> _Activity_: Return the material exactly. Every line must stay as it is.

> _Source data_:
-----
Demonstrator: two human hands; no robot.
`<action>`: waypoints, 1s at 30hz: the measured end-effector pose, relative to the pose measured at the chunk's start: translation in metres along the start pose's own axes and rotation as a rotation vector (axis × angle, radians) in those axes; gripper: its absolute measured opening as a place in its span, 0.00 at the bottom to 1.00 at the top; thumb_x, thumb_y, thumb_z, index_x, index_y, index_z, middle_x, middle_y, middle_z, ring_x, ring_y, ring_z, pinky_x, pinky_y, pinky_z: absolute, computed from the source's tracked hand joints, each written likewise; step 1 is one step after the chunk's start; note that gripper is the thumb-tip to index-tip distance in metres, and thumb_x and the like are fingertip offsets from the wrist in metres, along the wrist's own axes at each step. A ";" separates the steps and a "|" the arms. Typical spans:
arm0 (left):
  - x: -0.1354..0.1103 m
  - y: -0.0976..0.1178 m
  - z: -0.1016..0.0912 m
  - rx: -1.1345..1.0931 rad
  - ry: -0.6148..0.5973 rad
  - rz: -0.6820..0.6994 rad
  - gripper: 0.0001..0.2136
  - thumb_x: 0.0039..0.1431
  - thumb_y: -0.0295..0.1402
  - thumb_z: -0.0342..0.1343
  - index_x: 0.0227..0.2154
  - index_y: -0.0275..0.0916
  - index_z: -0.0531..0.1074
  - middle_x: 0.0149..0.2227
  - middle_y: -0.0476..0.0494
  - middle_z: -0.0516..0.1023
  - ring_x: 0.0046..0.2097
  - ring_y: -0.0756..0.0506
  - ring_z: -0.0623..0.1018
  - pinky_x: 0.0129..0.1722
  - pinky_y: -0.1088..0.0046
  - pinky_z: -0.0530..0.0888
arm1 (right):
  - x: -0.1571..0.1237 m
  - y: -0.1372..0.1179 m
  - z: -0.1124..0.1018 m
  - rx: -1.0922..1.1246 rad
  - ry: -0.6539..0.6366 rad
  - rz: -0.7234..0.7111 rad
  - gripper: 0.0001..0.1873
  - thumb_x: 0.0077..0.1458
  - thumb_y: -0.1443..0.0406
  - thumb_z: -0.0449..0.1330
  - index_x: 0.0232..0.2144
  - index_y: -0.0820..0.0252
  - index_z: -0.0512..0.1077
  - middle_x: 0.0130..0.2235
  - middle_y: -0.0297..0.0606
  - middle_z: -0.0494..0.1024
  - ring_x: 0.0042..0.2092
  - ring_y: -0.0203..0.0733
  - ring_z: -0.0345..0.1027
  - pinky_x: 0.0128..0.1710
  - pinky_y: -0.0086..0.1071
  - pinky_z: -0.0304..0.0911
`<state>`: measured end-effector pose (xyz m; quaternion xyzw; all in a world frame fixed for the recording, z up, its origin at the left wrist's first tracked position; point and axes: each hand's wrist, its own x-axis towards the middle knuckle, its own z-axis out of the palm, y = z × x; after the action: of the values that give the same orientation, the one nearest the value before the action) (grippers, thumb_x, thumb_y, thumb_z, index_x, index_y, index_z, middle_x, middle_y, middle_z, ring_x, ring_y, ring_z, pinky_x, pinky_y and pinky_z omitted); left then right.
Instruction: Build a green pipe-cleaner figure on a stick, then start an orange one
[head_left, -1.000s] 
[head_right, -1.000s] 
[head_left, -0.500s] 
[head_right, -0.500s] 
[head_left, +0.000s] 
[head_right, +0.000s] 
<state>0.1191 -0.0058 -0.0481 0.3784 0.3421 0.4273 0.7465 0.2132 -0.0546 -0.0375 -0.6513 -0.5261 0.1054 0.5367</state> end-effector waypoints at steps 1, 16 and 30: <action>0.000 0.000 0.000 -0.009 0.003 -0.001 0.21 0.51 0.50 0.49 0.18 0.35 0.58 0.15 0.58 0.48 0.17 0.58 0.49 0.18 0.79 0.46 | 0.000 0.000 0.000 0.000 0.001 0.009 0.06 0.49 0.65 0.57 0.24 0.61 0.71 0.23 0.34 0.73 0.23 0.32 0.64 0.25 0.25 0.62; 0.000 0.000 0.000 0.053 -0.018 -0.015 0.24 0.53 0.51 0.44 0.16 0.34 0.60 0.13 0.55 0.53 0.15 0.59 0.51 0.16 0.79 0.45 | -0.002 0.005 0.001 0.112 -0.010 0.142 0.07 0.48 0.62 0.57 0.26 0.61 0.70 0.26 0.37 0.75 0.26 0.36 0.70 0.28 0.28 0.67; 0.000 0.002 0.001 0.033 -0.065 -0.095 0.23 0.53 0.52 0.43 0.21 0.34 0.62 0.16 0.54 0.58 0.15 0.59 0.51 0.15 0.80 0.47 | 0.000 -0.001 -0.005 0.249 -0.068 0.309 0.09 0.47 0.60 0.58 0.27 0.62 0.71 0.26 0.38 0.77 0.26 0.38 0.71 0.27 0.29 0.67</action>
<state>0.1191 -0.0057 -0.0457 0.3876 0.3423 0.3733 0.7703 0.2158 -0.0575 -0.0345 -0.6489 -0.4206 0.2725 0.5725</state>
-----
> _Answer below_:
Demonstrator: two human hands; no robot.
`<action>`: waypoints, 1s at 30hz: the measured end-effector pose, relative to the pose measured at the chunk's start: translation in metres along the start pose's own axes and rotation as a rotation vector (axis × angle, radians) in those axes; gripper: its absolute measured opening as a place in its span, 0.00 at the bottom to 1.00 at the top; thumb_x, thumb_y, thumb_z, index_x, index_y, index_z, middle_x, middle_y, middle_z, ring_x, ring_y, ring_z, pinky_x, pinky_y, pinky_z: absolute, computed from the source's tracked hand joints, each written likewise; step 1 is one step after the chunk's start; note that gripper is the thumb-tip to index-tip distance in metres, and thumb_x and the like are fingertip offsets from the wrist in metres, along the wrist's own axes at each step. A ";" separates the steps and a "|" the arms. Typical spans:
arm0 (left):
  - x: -0.1354..0.1103 m
  - y: -0.0976..0.1178 m
  - z: -0.1016..0.0912 m
  - rx: -1.1345..1.0931 rad
  - ry: -0.6148..0.5973 rad
  - rz: -0.6820..0.6994 rad
  - gripper: 0.0001..0.2136
  - thumb_x: 0.0039..0.1431
  - thumb_y: -0.0295..0.1402
  - thumb_z: -0.0342..0.1343
  - index_x: 0.0227..0.2154
  - index_y: -0.0275..0.0916
  - index_z: -0.0531..0.1074
  - middle_x: 0.0149..0.2227
  - middle_y: -0.0476..0.0494
  - middle_z: -0.0516..0.1023
  - ring_x: 0.0046..0.2097
  - ring_y: -0.0756..0.0506
  - ring_z: -0.0623..0.1018
  - pinky_x: 0.0129..0.1722
  - pinky_y: -0.1088..0.0046
  - pinky_z: -0.0530..0.0888
arm1 (right):
  - x: -0.1571..0.1237 m
  - y: -0.1372..0.1179 m
  - z: -0.1124..0.1018 m
  - rx: -1.0922..1.1246 rad
  - ry: -0.6539..0.6366 rad
  - rz: -0.7234..0.7111 rad
  - gripper: 0.0001..0.1873
  - thumb_x: 0.0077..0.1458
  - thumb_y: -0.1443..0.0406
  - thumb_z: -0.0449..0.1330
  - index_x: 0.0232..0.2144
  - index_y: -0.0820..0.0252
  - index_z: -0.0512..0.1077
  - middle_x: 0.0130..0.2235
  - middle_y: -0.0297..0.0606
  - middle_z: -0.0494..0.1024
  - ring_x: 0.0042..0.2092
  - ring_y: -0.0203..0.0733
  - ring_z: -0.0345..0.1027
  - pinky_x: 0.0128..0.1710
  - pinky_y: -0.0086..0.1071
  - pinky_z: -0.0304..0.0911
`<state>`: measured end-effector pose (xyz m; quaternion xyzw; all in a world frame fixed for the recording, z up, its origin at the left wrist's first tracked position; point and axes: each hand's wrist, its own x-axis towards the middle knuckle, its own z-axis out of the palm, y = z × x; after the action: of the values that give the same orientation, the one nearest the value before the action) (grippers, thumb_x, thumb_y, thumb_z, index_x, index_y, index_z, middle_x, middle_y, middle_z, ring_x, ring_y, ring_z, pinky_x, pinky_y and pinky_z omitted); left then right.
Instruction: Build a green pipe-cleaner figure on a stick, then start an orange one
[head_left, -1.000s] 
[head_right, -1.000s] 
[head_left, -0.500s] 
[head_right, -0.500s] 
[head_left, +0.000s] 
[head_right, +0.000s] 
<state>0.1191 -0.0058 -0.0481 0.3784 0.3421 0.4273 0.7465 0.2132 -0.0546 -0.0375 -0.6513 -0.5261 0.1054 0.5367</state> end-effector waypoints at steps 1, 16 and 30: <action>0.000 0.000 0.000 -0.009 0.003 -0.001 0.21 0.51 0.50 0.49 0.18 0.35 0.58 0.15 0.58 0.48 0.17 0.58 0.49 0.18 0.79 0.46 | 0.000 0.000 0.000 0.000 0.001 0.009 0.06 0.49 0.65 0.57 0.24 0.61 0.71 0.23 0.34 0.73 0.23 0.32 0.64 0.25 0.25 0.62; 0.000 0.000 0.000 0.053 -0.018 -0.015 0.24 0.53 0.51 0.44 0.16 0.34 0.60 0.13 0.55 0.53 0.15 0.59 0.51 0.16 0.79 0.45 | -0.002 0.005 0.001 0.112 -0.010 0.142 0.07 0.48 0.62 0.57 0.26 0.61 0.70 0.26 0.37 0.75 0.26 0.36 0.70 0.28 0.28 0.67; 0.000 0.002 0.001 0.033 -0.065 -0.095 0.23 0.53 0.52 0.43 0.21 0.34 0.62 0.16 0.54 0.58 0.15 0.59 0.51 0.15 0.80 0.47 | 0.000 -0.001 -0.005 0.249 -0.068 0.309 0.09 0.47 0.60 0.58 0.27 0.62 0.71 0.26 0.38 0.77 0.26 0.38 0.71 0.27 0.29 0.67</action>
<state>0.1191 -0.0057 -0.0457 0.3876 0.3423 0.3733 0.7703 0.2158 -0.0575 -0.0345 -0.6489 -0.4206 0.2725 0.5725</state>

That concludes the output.